Items from a data source
◇ ◇ ◇ ◇ ◇
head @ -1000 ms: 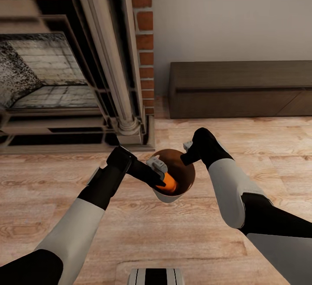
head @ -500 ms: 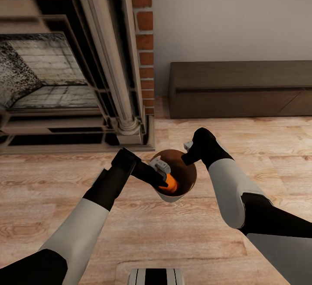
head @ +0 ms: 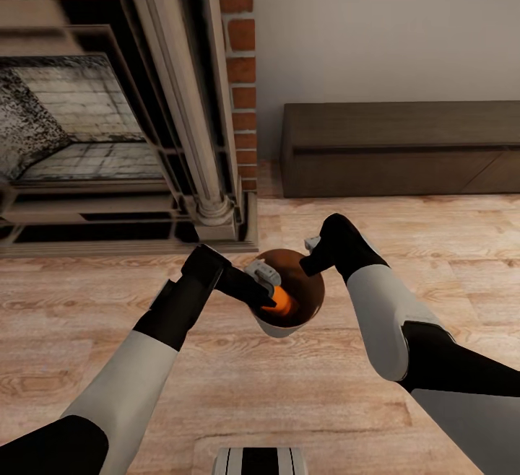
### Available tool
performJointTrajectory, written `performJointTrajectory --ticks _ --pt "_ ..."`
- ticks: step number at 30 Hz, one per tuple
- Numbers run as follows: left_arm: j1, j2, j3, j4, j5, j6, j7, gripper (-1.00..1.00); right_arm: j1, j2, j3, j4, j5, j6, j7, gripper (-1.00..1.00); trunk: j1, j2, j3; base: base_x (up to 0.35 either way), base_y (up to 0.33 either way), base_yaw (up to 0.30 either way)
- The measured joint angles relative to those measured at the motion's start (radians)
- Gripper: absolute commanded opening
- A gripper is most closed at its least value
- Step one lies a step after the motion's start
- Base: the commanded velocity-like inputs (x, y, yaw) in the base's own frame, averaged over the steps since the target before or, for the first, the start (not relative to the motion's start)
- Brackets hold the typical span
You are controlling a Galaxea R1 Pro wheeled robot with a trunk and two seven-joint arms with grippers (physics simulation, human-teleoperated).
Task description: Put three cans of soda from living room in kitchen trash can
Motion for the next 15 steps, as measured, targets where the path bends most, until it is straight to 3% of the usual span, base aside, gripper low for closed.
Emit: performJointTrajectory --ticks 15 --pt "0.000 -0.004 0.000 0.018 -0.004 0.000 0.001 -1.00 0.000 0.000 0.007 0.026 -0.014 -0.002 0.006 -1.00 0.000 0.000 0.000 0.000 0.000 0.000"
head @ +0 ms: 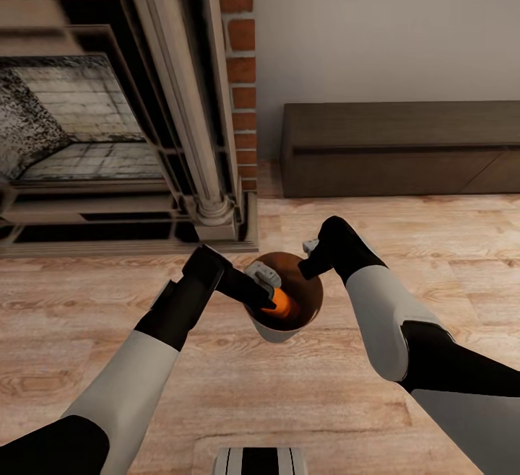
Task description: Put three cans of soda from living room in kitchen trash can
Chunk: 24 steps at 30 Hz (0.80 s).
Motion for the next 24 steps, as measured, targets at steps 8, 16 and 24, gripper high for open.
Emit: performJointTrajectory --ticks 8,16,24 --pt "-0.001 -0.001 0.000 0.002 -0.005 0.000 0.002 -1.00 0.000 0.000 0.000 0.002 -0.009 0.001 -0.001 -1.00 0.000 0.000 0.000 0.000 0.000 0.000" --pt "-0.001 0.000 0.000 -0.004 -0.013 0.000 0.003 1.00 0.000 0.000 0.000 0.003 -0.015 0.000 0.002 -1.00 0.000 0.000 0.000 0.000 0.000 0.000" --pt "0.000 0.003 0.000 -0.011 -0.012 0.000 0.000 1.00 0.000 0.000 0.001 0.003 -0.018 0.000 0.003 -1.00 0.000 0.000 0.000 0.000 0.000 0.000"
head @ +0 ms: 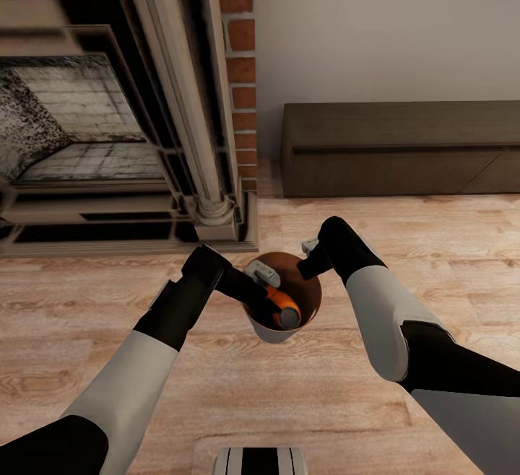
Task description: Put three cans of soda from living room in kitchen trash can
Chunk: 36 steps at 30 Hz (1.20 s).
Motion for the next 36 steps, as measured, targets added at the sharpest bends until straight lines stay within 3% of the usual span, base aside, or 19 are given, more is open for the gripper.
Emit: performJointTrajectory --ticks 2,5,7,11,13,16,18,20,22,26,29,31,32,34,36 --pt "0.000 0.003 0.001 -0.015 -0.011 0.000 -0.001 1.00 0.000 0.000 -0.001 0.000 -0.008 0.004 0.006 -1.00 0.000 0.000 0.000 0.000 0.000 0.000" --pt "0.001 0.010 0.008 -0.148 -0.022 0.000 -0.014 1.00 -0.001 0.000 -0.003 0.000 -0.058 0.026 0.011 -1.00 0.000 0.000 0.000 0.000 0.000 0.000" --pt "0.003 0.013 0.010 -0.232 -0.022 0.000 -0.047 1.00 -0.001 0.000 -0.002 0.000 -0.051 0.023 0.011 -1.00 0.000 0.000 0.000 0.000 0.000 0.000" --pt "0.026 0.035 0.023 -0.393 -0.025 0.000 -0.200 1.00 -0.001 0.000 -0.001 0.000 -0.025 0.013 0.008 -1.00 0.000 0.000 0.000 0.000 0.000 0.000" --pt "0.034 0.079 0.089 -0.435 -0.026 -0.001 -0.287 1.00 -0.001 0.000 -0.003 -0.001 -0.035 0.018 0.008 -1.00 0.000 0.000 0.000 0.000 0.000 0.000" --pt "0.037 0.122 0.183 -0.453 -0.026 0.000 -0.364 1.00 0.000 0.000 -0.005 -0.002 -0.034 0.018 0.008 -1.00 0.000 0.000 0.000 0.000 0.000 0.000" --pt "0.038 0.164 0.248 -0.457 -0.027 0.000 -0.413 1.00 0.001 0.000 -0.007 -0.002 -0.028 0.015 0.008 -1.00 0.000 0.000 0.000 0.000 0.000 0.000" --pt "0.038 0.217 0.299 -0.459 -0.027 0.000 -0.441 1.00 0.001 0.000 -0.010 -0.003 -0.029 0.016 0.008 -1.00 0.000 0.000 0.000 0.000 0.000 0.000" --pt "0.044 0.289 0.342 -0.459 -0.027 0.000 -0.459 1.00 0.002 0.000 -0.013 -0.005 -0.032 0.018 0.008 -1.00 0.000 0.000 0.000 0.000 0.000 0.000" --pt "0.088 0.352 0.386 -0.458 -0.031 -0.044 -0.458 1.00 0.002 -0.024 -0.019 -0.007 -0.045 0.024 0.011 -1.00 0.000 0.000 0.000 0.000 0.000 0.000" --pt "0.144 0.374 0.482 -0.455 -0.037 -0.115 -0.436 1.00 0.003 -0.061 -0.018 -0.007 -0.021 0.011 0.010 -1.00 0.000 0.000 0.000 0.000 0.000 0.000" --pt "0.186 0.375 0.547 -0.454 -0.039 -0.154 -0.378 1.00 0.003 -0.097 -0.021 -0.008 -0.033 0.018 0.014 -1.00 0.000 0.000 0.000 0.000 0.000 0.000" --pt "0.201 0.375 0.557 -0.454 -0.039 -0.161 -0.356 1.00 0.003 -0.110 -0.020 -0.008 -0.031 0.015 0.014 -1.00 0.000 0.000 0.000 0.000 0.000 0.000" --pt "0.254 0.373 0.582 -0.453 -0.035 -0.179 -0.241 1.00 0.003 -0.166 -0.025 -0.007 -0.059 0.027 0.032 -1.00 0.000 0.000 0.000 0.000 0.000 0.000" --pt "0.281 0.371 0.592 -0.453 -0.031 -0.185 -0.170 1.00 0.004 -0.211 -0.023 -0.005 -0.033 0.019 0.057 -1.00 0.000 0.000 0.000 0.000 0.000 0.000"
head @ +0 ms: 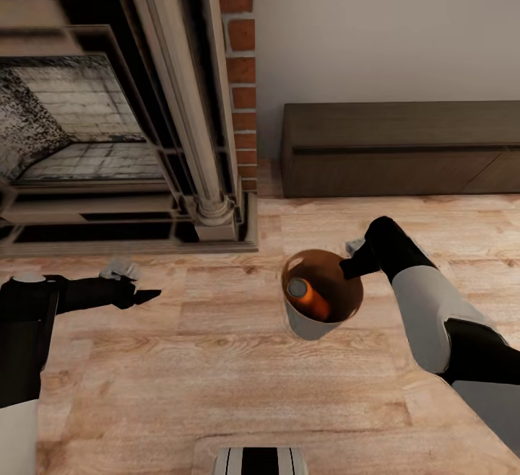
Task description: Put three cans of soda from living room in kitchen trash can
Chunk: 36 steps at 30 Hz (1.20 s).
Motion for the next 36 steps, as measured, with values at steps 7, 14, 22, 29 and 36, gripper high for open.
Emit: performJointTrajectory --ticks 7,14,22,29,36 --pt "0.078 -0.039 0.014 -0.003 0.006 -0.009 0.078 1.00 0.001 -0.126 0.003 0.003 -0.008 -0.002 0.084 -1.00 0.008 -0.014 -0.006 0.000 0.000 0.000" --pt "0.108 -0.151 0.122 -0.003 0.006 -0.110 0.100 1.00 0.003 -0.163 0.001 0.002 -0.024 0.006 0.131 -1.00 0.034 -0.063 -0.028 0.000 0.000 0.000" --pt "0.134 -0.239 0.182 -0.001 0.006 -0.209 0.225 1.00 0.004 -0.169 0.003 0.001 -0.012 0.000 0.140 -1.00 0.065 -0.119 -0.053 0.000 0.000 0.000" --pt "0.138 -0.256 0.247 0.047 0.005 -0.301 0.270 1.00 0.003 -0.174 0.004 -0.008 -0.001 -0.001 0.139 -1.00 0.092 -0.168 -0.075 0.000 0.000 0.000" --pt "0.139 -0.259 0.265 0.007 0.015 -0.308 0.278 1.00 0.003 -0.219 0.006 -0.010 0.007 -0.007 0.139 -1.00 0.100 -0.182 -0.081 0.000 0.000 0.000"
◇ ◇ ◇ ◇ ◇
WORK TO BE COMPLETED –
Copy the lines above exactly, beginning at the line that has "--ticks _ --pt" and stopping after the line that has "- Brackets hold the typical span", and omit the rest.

RESULT OF THIS TASK –
performJointTrajectory, written `performJointTrajectory --ticks _ --pt "_ ..."`
- ticks: step number at 30 Hz, one per tuple
- Numbers run as follows: left_arm: j1, j2, j3, j4, j5, j6, j7, gripper (-1.00..1.00); right_arm: j1, j2, j3, j4, j5, j6, j7, gripper (-1.00..1.00); trunk: j1, j2, j3; base: base_x (up to 0.35 either way), base_y (up to 0.33 either way), base_yaw (up to 0.30 either way)
- The measured joint angles relative to those measured at the motion's start (radians)
- Gripper: absolute commanded opening
- A gripper is most closed at its least value
- Step one lies a step after the motion's start
- Base: the commanded velocity-like inputs (x, y, yaw) in the base's own frame, averaged over the steps since the target before or, for the first, the start (not relative to the motion's start)
- Brackets hold the typical span

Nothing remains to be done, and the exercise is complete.